She nodded. “At first we concentrated on Notting Hill Gate Underground Station and Oxford Street, and, of course, Denewell Manor—it’s a school now—but it was too much territory to cover, even with Michael and Mary—”

“Who?”

“Michael’s my son, and Mary’s my sister—half-sister really, though I never think of her that way.”

“She’s Eileen’s daughter?”

“I’m sorry, I keep thinking you know all this. Mum—Eileen—married the—”

There was a loud screaming swish and the sound of an explosion. The shelter walls shook, and a bright white light flashed on, simulating the flash from the bomb. It went to yellow and then red, bathing the shelter and Binnie’s face in an eerie light.

“Eileen married—?” Colin prompted her, shouting over the noise.

Binnie didn’t answer. She was staring at him with an odd look on her face, as if she’d just realized something.

“What is it? What’s wrong?” he said, wondering if the sounds had triggered some traumatic memory. “Are you all right?”

“How strange,” she murmured. “I wonder if she …? That would explain …”
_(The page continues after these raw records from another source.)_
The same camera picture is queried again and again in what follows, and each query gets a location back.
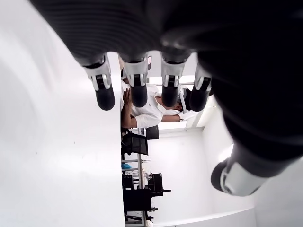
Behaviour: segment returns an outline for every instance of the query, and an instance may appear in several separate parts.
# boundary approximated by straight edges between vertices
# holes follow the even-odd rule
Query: chair backrest
[[[147,138],[145,136],[128,133],[122,137],[122,153],[137,153],[148,155]]]

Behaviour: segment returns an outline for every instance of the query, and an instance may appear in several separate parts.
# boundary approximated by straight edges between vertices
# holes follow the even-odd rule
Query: black robotic palm
[[[191,108],[199,111],[204,107],[211,84],[237,144],[221,183],[228,181],[235,163],[253,176],[268,178],[302,156],[303,3],[31,1],[78,63],[89,69],[102,109],[109,110],[115,103],[110,74],[105,67],[100,69],[106,52],[117,52],[128,63],[126,71],[137,106],[146,103],[146,52],[162,52],[166,65],[163,101],[167,105],[176,99],[182,64],[192,52],[198,52],[199,67],[208,76],[196,73]],[[246,193],[257,188],[252,186]],[[223,191],[242,195],[236,189]]]

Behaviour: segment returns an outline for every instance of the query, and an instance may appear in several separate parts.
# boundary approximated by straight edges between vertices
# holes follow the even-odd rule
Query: white wall
[[[163,188],[172,190],[152,199],[153,206],[159,208],[150,214],[155,224],[169,225],[213,213],[200,130],[148,140],[152,162],[143,166],[148,172],[162,173]]]
[[[213,169],[219,163],[219,155],[233,143],[229,135],[219,106],[213,111],[209,122],[203,130],[203,151],[207,162],[207,178],[209,179]],[[242,210],[253,207],[252,196],[238,197],[220,192],[214,188],[211,190],[214,199],[214,213]]]
[[[161,76],[161,54],[159,51],[150,51],[151,55],[151,69],[148,70],[148,77],[160,77]],[[197,67],[198,59],[197,54],[193,53],[186,61],[183,75],[194,75]]]
[[[187,221],[187,223],[177,222],[175,225],[167,227],[256,227],[253,208],[239,212],[214,214]]]
[[[120,78],[95,92],[27,0],[0,1],[0,226],[124,226]]]
[[[258,227],[303,226],[303,160],[270,179],[255,193]]]

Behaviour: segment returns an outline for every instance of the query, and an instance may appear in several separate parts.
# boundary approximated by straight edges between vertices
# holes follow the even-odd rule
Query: desk
[[[0,210],[4,227],[124,227],[116,105],[27,0],[0,1]]]
“You wonder if she what? Who? Eileen? What is it?”

She shook her head, as if to clear it. “Nothing. I keep forgetting you don’t know anything that’s happened. Eileen married shortly after the war, and they had two children. Besides Alf and me, I mean. Godfrey, that’s her son, assisted us as well, but even with all of us looking, we hadn’t any luck, and then Alf said, ‘We’ve got to think about this from Colin’s point of view. Where would he look?’ And that was when it occurred to us that you’d go where people who were in the Blitz were likely to be, and luckily that was just before the fiftieth anniversary of the war’s beginning, and—”

“You’ve been doing this since 1990?”

“No. 1989. The war actually began in ’39, you know, though there weren’t any battles for nearly a year. But there were several evacuated-children’s reunions, and then in the spring there were all the Battle of Britain exhibitions, and of course every year the VE-Day parades. Those were the most difficult. So many cities had their own, and all on the same day—”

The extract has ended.